I realise that I have not been posting as regular as I usually do, or as often as I ought.
There are a few reasons for this. Primarily my reason is that the topic this semester in University is Ethics. I am having an extremely difficult time trying to understand ethics but am now coming to terms with it. I have come to the conclusion that there is no right and wrong in Ethics. You are incorrect in stating something is ethically right or wrong. Everything is ethical, it just needs to be discovered what motivation you have behind a certain action, behaviour or attitude. The question of right or wrong does not lie with ethics, but with moral values and virtues. And even those are subjective. They are subject to our upbringing and societal conditioning.
So you see why I am having issues with it. The thing that disturbs me most is that every hospital in the land has an ethics committee. This ethics committee decides whether someone lives or dies. Should we keep spending valuable hospital resources on keeping this person alive or turn off life support and let them die. Who has the right to determine the value of ones life? Is a life’s worth down dollars and cents? Does it depend on whether they can make a contribution to society? Or does a life have intrinsic value; a value in and of itself? Does the ethics committee take into account the contribution already made to society or individuals. Whether it was to donate a million dollars to a charity, or just to make one child smile.
How do we decide who is worthy to become a citizen of our country, to share the wealth and resources that our land has to offer to those lucky enough to be chosen?
In short, what right does one human have to decide the value of another?

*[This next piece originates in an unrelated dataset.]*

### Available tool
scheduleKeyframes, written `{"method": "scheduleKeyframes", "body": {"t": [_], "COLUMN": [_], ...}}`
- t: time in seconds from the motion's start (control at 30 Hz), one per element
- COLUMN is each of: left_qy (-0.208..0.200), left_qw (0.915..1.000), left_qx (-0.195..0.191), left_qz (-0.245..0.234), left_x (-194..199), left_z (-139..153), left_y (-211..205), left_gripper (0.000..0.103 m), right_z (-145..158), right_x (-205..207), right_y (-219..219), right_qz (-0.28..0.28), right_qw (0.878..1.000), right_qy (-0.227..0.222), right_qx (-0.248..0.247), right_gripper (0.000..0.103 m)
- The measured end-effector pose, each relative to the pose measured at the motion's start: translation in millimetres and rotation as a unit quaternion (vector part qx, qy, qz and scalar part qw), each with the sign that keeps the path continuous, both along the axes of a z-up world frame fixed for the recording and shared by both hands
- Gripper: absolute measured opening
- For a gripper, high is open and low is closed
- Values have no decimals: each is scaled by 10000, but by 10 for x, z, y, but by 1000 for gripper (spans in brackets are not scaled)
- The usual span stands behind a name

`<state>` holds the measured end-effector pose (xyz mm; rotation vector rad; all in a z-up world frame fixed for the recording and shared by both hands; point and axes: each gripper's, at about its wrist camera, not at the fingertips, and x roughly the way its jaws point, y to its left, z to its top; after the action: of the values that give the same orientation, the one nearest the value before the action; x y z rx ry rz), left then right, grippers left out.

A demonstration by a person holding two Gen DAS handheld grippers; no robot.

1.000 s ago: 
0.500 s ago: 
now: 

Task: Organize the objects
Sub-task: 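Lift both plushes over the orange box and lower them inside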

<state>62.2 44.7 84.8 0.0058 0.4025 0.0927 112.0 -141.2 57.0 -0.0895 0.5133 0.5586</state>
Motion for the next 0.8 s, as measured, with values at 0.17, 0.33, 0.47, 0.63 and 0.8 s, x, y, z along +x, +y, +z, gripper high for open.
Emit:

I am in no position to ever judge the worth of another human. I have been rich, I have been (and am currently poor). I don’t think my personal value can be counted by my physical or fiscal worth. I have been forgiven much, therefore, I will always forgive much. I have been loved and accepted by people when I myself felt that I have no worth. I am so thankful for those who decided that my worth was greater than my sins.

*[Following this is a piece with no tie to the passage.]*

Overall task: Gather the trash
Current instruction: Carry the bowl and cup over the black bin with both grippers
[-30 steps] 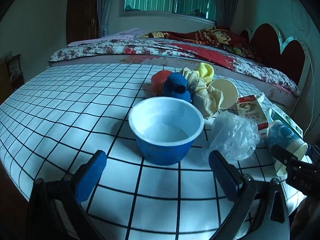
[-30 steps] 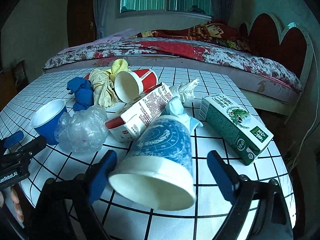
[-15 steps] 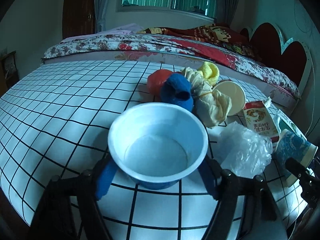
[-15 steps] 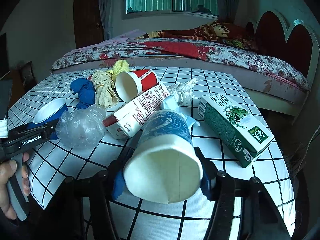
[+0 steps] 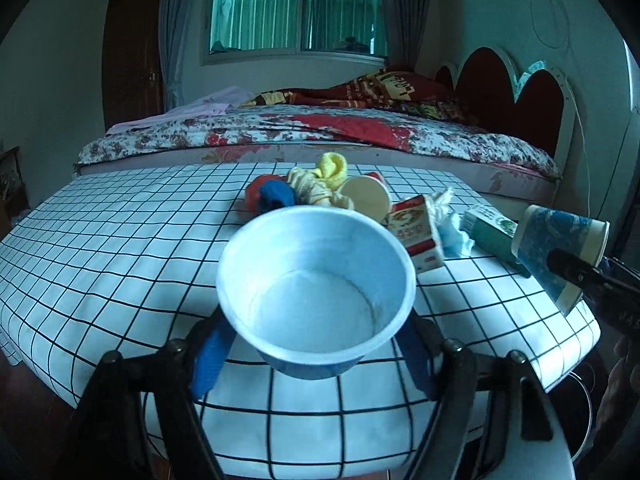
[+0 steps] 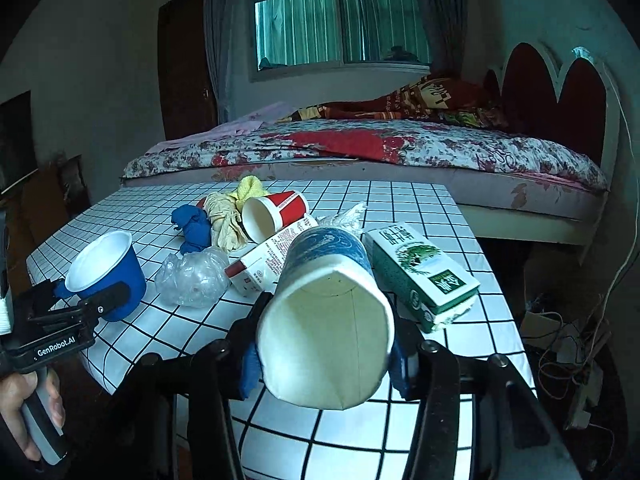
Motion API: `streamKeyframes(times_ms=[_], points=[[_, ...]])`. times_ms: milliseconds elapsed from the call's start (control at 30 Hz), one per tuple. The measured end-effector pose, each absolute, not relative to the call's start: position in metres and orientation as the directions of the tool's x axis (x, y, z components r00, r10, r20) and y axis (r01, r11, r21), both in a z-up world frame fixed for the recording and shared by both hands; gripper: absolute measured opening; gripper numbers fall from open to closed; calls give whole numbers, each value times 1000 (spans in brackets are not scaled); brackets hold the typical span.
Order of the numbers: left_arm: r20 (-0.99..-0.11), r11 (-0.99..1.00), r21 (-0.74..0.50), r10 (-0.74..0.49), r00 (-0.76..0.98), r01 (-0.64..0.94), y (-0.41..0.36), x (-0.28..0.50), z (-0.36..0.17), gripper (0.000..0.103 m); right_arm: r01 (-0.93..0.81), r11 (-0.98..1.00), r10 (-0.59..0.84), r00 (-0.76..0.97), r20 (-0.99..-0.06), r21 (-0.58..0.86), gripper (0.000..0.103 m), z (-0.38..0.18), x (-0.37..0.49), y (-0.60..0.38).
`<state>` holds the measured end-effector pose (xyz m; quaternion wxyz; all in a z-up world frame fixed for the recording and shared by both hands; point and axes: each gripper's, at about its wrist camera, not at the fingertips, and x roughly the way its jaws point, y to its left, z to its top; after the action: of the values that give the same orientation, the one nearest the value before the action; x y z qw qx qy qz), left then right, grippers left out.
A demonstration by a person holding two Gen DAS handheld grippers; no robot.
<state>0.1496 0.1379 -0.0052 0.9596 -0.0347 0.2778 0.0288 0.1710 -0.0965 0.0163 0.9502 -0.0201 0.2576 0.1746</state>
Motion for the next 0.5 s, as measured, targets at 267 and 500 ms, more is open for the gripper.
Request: streamKeyframes(times_ms=[267,500], points=[[-496,999,-31,-54,867,45,86,129,12,76,-274,961,259,839,-479,40,52,27,133,-150],[-483,987,-26,-151,863,158,35,116,14,76,-197,979,198,853,-482,53,52,27,107,-206]])
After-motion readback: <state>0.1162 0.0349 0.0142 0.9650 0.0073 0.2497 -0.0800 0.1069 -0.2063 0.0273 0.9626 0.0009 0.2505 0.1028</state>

Anyway, back to the matter at hand. Other reasons for not posting include the fact that not only am I doing this course at Uni, but I am also doing a business administration certificate at TAFE. That takes up more time too. I have also been taking photos of events and newsworthy events for NEWZULU which allows me to gain some income for a passion I have for photography. I actually need the extra income now, as my 17-55mm canon lens is not not functioning in Auto Focus mode. I need to buy another.
Thats all for now. Never fear, I will be back soon to post some photos and artword that I have recently completed.